Corriere della Sera - La Lettura
Il mondo è un archivio di memorie in cui puoi sentirti rosa o pernice
Il bulgaro Georgi Gospodinov lavora da poeta, con tempi da poeta: 8 anni per l’esordio, Romanzo naturale; 12 per il successivo Fisica della malinconia, uscito per Voland nel 2013. Un libro che, insieme alla trilogia Abbacinante del romeno Cartarescu, suggerisce che il romanzo abbia trovato un fronte d’avanguardia nei Balcani.
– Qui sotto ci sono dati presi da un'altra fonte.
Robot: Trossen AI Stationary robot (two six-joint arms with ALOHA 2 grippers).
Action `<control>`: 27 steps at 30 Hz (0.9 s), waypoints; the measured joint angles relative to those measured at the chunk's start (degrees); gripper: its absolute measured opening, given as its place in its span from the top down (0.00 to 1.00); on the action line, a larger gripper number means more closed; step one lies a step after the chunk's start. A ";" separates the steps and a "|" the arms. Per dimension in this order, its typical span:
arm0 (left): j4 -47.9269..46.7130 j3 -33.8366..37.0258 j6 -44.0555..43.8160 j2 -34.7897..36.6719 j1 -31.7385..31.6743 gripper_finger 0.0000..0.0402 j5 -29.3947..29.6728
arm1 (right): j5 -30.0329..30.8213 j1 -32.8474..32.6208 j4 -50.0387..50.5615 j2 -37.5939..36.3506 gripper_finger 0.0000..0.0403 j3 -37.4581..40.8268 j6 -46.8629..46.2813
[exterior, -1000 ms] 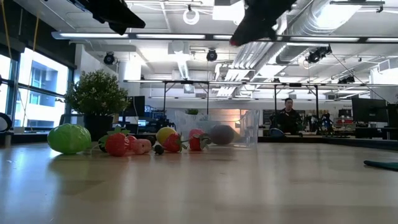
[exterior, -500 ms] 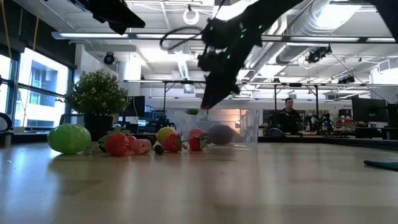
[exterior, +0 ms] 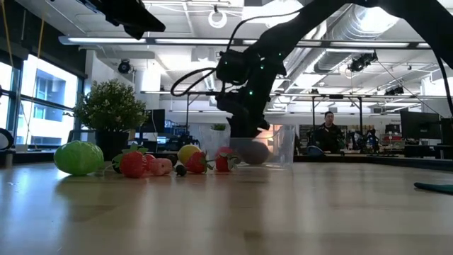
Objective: Pick and placing Produce into tupperware
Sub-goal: Put the red cherry into the transparent bin
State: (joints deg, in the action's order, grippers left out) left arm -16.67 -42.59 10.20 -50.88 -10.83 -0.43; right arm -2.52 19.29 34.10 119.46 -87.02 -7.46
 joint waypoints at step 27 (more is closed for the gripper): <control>0.02 0.01 0.02 -0.02 0.00 0.99 -0.01 | 0.76 -0.02 -0.29 -0.09 0.69 0.11 -0.15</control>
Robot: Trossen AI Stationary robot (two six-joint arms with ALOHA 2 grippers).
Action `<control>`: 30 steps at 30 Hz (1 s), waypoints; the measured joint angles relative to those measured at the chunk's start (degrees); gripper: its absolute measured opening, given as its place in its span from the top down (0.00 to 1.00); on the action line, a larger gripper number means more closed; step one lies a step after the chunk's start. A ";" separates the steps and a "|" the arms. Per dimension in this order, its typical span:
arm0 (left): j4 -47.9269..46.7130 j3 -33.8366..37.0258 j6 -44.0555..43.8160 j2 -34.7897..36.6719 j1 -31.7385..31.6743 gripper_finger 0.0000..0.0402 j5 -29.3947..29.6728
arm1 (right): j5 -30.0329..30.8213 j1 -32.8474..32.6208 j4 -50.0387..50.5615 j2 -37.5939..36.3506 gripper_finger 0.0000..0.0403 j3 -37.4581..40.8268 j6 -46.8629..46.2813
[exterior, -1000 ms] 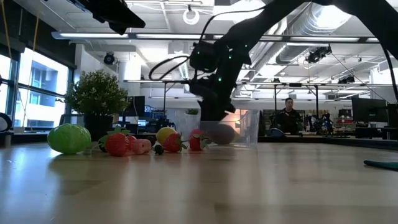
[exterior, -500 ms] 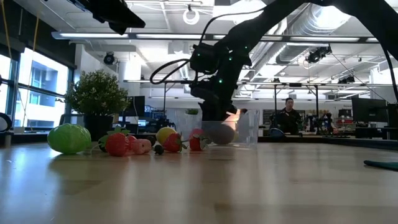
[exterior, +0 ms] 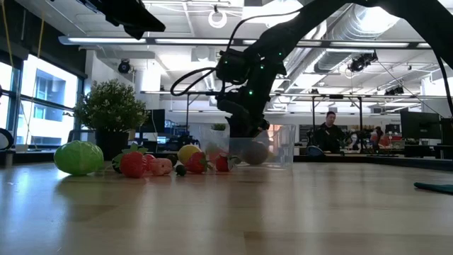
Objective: Pick and placing Produce into tupperware
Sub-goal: Put the red cherry into the transparent bin
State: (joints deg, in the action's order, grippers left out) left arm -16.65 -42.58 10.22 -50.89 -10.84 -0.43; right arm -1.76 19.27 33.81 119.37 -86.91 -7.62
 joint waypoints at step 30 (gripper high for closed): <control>-0.01 -0.01 0.00 0.00 0.01 0.99 -0.01 | 0.90 -0.02 0.27 -0.07 0.69 -0.07 -0.44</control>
State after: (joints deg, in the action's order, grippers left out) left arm -16.66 -42.59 10.22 -50.89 -10.83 -0.44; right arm -0.86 19.25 34.08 119.31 -86.98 -8.05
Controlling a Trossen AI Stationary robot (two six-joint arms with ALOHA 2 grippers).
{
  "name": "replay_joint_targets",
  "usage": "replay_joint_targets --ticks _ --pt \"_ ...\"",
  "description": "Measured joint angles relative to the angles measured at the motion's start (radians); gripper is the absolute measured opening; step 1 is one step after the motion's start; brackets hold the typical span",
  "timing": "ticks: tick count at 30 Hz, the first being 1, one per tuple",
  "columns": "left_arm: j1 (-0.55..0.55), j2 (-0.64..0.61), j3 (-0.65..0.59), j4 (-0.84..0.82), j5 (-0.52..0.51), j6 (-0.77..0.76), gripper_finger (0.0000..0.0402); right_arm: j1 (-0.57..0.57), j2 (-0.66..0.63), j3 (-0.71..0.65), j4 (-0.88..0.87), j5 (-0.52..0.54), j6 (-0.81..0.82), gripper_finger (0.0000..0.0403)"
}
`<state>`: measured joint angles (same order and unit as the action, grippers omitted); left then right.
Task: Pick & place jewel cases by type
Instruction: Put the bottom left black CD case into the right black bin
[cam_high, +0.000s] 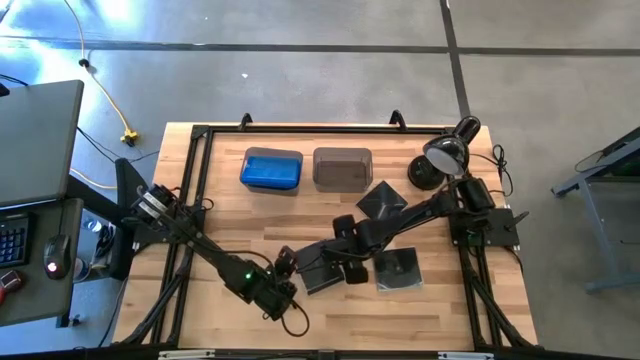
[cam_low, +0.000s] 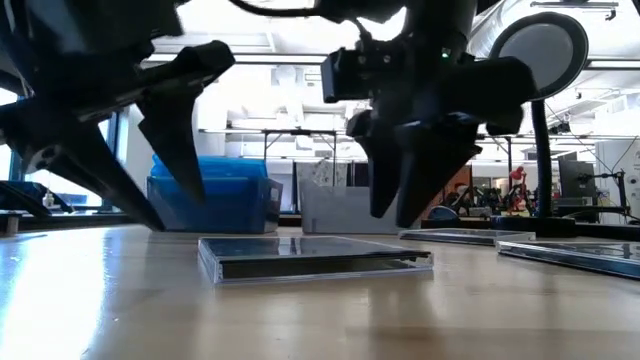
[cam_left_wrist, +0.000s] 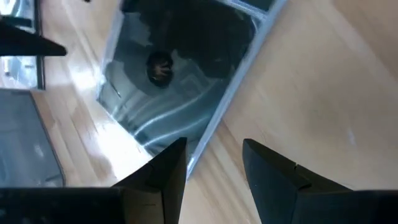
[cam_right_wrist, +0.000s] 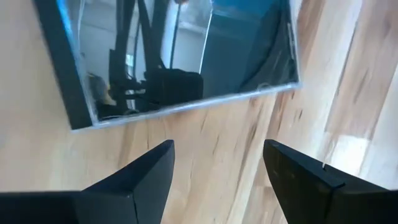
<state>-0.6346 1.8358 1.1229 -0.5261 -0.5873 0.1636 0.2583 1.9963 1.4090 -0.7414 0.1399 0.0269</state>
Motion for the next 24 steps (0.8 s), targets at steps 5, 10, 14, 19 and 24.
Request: replay_joint_targets --ticks 5,10,14,19,24 --pt "0.0 0.058 -0.002 0.036 -0.025 0.124 0.0151 -0.011 0.019 0.0 -0.014 -0.001 0.004 0.0243" --pt "-0.002 0.1 0.003 0.091 -0.09 0.199 0.0151 -0.011 0.033 0.002 -0.002 -0.016 -0.008 0.0243" --pt "0.001 0.11 0.001 0.14 -0.131 0.252 0.0151 -0.023 0.064 0.002 0.006 -0.099 -0.027 0.0243" --pt "0.031 0.11 0.0 0.199 -0.085 0.288 0.0151 -0.031 0.084 0.005 0.021 -0.123 -0.056 0.0243" --pt "0.06 0.11 0.0 0.224 -0.071 0.305 0.0151 -0.035 0.085 0.002 0.05 -0.155 -0.086 0.0243"
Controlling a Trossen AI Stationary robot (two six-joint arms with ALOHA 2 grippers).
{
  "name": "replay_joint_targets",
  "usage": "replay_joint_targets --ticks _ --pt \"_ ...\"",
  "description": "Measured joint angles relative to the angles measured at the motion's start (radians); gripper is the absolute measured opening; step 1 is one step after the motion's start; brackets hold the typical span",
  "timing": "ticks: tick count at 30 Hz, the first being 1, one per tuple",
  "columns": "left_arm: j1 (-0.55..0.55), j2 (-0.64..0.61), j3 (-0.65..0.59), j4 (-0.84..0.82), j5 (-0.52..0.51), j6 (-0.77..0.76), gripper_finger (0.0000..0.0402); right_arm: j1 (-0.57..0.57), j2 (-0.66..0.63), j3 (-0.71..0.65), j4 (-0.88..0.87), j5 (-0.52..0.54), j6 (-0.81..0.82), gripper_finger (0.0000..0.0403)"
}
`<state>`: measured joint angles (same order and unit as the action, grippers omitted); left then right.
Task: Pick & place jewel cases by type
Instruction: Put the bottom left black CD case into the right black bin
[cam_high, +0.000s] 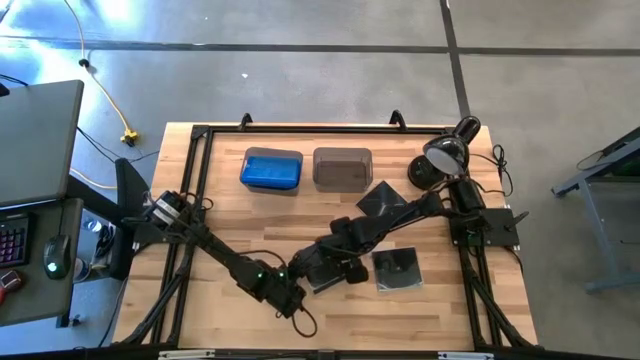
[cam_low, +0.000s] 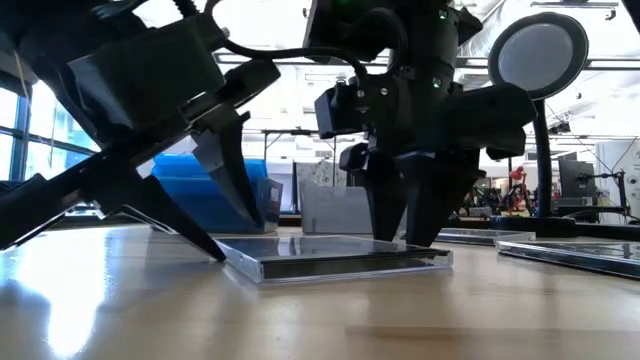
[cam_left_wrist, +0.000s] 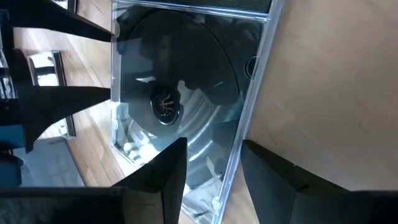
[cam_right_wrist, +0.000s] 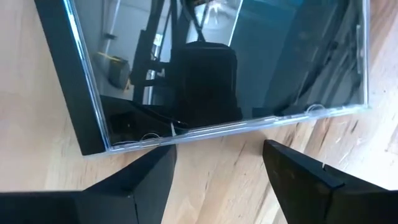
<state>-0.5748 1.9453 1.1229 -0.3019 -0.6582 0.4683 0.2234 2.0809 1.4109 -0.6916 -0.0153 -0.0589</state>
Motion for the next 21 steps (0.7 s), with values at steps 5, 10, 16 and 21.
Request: replay_joint_targets --ticks 5,10,16,21 --pt "0.004 0.002 0.01 -0.001 -0.033 0.01 0.0151 0.005 0.001 0.0 0.0 -0.017 -0.03 0.0232" --pt "-0.004 0.003 0.041 -0.029 -0.028 0.008 0.0151 0.016 0.002 0.0 0.002 0.004 -0.039 0.0216" --pt "-0.022 0.003 0.062 -0.072 -0.052 -0.001 0.0151 0.019 0.003 0.0 0.009 0.006 -0.033 0.0216" --pt "-0.045 0.003 0.072 -0.072 -0.099 0.02 0.0151 0.019 0.003 0.0 0.011 0.006 -0.032 0.0226"
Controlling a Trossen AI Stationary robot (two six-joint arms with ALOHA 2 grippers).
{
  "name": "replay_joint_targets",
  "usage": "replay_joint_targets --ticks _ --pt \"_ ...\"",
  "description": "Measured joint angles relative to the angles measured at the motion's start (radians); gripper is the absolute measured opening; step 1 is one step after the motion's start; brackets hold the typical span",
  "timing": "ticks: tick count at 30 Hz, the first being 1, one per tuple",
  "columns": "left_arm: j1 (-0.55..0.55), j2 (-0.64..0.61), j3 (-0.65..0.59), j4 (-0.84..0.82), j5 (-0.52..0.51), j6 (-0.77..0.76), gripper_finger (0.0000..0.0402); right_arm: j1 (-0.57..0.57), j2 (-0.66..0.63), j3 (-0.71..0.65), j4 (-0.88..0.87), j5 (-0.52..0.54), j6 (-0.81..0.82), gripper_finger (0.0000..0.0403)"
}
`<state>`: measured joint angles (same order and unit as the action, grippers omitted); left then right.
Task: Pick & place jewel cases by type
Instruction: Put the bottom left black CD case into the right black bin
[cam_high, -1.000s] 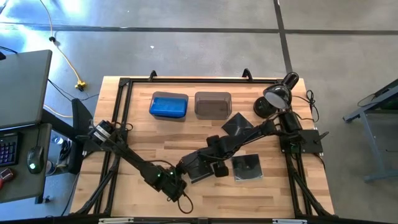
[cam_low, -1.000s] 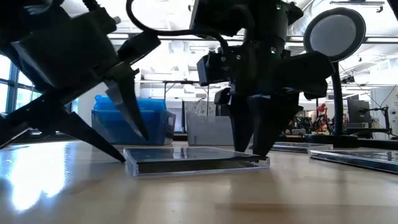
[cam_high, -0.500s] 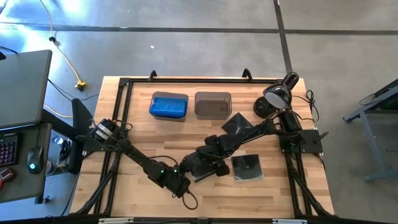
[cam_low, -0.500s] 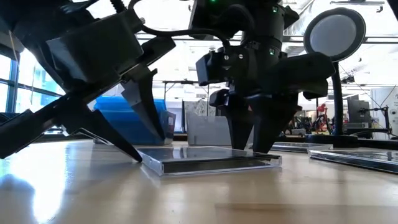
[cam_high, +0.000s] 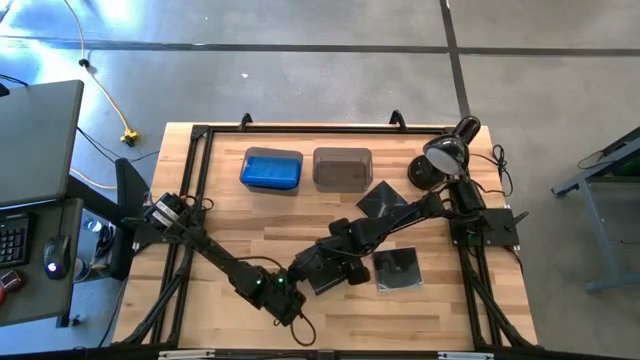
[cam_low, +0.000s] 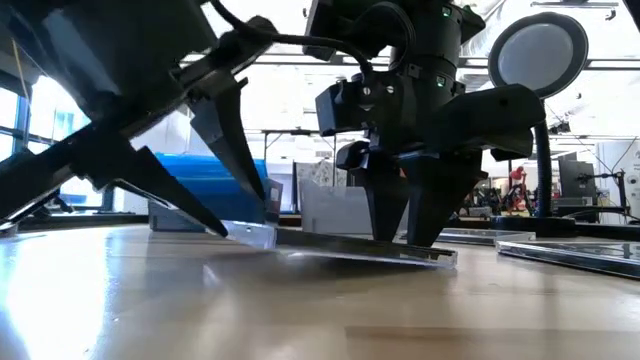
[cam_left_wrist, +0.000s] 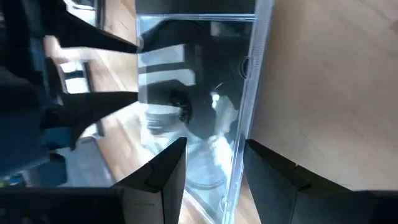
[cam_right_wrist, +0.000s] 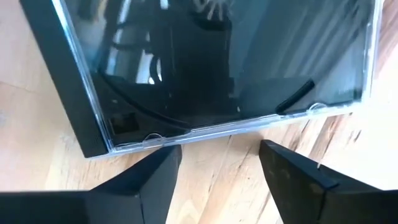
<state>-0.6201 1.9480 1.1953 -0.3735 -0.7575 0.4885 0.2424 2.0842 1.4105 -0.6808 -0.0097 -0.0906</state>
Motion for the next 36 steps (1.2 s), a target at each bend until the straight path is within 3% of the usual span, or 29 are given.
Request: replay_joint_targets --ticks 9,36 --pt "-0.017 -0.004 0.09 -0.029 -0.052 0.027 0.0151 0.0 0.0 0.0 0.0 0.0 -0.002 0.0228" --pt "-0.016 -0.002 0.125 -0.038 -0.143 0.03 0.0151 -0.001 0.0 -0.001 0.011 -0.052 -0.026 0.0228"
Se aprire con due pagine di epigrafi, tra Eliot, Borges e Pessoa, può apparire presuntuoso, leggendo si comprende che è solo consapevolezza del fatto che il romanzo, oggi, è un prisma e un connettore, un dispositivo che viene a offrire letture della realtà sapendo di non essere monade né mero frutto individuale. La vicenda attacca del resto con un «io siamo» che è una dichiarazione d’intenti: la ricerca di una possibile verità passa dall’atomizzazione, dalla polifonia; anche la definizione di una coscienza è possibile solo tramite l’apertura alle coscienze altre. «Ricordo di esser nato come rovo di rosa canina, pernice, ginkgo biloba, nuvola di giugno (il ricordo è assai breve), fiore autunnale turchino di croco intorno a Halensee», scrive Gospodinov, e arriva a essere a un tempo se stesso, suo nonno e il lumacone che il nonno ingoia per combattere l’ulcera. Il dispositivo utilizzato per giustificare tutto ciò è un’affezione del protagonista, la «sindrome ossessiva empatico-somatica», ma l’autore vuole dirci che il mondo è un archivio infinito di percezioni, memorie e narrazioni: perciò Fisica della
malinconia, per quanto scelga il minotauro tra le figure chiave del suo teatro di ombre, più che a un labirinto assomiglia a un frattale o a un panorama a realtà aumentata, pieno di nodi in sovrimpressione pronti a srotolare una vertigine di mondi e storie potenziali.